Мне трудно представить себе, что в этой ничтожной хибаре мог жить такой значительный человек, как капитан, и я спрашиваю:
– Какой капитан?
Старик не сразу понимает, почему я переспрашиваю. Капитан – это капитан. Он говорит:
– А на пароходах. Он и сейчас на пароходах… Потом он купил себе участок в городе, построился, а я у него эту хату купил. Я тоже хотел после войны купить в городе, но тут, на левом берегу, у меня сестра жила. И жена. Жена жила вот в том размытом доме. Вот в том, что солома торчит.

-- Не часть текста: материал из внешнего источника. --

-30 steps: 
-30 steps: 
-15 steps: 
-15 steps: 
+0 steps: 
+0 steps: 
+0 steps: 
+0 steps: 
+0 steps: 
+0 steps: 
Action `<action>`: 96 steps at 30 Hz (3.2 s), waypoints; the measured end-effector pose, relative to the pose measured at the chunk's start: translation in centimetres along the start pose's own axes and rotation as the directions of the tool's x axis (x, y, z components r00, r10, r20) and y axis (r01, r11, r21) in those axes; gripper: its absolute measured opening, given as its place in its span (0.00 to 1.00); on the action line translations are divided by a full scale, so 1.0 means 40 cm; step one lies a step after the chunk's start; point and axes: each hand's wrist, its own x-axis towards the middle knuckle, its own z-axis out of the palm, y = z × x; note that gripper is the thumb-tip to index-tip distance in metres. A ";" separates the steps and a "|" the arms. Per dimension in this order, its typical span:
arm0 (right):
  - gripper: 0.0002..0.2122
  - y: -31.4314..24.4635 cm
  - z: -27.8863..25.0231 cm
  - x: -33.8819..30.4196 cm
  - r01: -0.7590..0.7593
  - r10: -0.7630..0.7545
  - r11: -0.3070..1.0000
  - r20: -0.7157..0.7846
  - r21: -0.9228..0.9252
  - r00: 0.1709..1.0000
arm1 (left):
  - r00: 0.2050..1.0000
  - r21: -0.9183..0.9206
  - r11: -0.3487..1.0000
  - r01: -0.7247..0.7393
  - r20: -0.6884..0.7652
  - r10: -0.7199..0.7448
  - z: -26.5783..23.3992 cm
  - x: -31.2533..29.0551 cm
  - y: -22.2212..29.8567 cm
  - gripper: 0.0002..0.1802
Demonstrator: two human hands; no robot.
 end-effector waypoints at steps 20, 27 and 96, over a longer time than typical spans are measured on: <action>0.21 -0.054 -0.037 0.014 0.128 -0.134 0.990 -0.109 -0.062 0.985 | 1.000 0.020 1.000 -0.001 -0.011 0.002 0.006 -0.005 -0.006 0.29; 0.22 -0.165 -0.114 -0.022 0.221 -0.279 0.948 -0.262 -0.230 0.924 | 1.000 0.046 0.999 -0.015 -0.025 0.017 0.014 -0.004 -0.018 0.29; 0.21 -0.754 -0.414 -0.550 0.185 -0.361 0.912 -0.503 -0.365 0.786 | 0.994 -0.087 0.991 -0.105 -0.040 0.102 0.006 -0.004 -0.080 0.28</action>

Дом этот и впрямь размыт совершенно. Остались две стены – ни пола, ни потолка. Потолок обрушился когда-то на пол, и потому на полу кучи глины, соломы, тряпья, консервные банки, бутылки и еще какой-то хлам, который кидают сюда, как в мусорный ящик. Крыша тем не менее местами сохранилась, зависла на уцелевших стропилах. Дом этот угловой, им начинается улочка, и его смертное зияние видят все: и те, кто плывет рекой, и те, кто идет берегом.

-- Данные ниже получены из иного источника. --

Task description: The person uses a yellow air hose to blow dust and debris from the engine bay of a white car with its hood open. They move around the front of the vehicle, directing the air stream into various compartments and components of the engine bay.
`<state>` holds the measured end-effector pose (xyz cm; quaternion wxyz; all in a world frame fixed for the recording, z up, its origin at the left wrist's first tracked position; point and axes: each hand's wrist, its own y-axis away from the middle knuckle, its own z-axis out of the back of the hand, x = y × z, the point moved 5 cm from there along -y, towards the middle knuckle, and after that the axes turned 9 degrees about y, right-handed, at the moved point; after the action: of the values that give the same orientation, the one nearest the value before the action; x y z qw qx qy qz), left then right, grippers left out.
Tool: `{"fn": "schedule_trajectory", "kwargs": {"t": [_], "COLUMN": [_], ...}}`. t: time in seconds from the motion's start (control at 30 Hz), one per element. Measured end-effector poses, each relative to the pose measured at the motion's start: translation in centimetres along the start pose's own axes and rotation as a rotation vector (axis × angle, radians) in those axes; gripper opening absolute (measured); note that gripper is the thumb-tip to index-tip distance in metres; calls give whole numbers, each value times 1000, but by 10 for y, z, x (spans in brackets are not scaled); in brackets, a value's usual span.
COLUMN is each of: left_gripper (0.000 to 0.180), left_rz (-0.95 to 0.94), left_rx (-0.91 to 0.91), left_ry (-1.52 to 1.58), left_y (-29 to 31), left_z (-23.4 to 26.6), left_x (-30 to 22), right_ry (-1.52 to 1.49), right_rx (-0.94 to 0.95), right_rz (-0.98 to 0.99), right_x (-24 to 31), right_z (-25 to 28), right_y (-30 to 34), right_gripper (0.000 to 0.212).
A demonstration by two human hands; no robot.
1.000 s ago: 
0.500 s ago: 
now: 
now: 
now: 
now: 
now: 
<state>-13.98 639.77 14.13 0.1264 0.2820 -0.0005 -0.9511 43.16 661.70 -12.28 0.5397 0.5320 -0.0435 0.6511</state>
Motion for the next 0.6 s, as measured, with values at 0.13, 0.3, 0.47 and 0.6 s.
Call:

– Жена умерла, – говорит старик, – а мне за мой дом надо было в год семьдесят шесть рублей старыми платить. Страховка, аренда земли, налог. Мне это было тяжело, и я полдома продал. За четыре с половиной тысячи. Вот этой стены, – показывает он в сторону печки, – тогда не было. Дверь там была. Вот этот шкаф сюда сквозь ту дверь проносили. А продал племяннице. Дом стеной переделили и все переделили. Сад, огород. А потом и племянница померла, а на ее половину вселилась другая женщина. Дрянь, – говорит он без особого выражения, без сожаления об умерших.
Он слишком стар для сожалений и просто отдыхает. Смотрит на стены, на выкрашенный в красную пожарную краску самодельный шкаф из дикта, в большую и малые дверки которого вставлены два куска зеркала. Кусок побольше и кусок поменьше. Оба куска зеркала давно помутнели, в самой глубине этих кусков густой туман.
– Да… Эта женщина печку поставила. Теперь в доме две печки… – Он задумывается или отдыхает, потом показывает на потолок: – А дом каждый год садится. Раньше он выше был, а все время садится. В кашу эту, в грязь. Как потоп, так и грязь.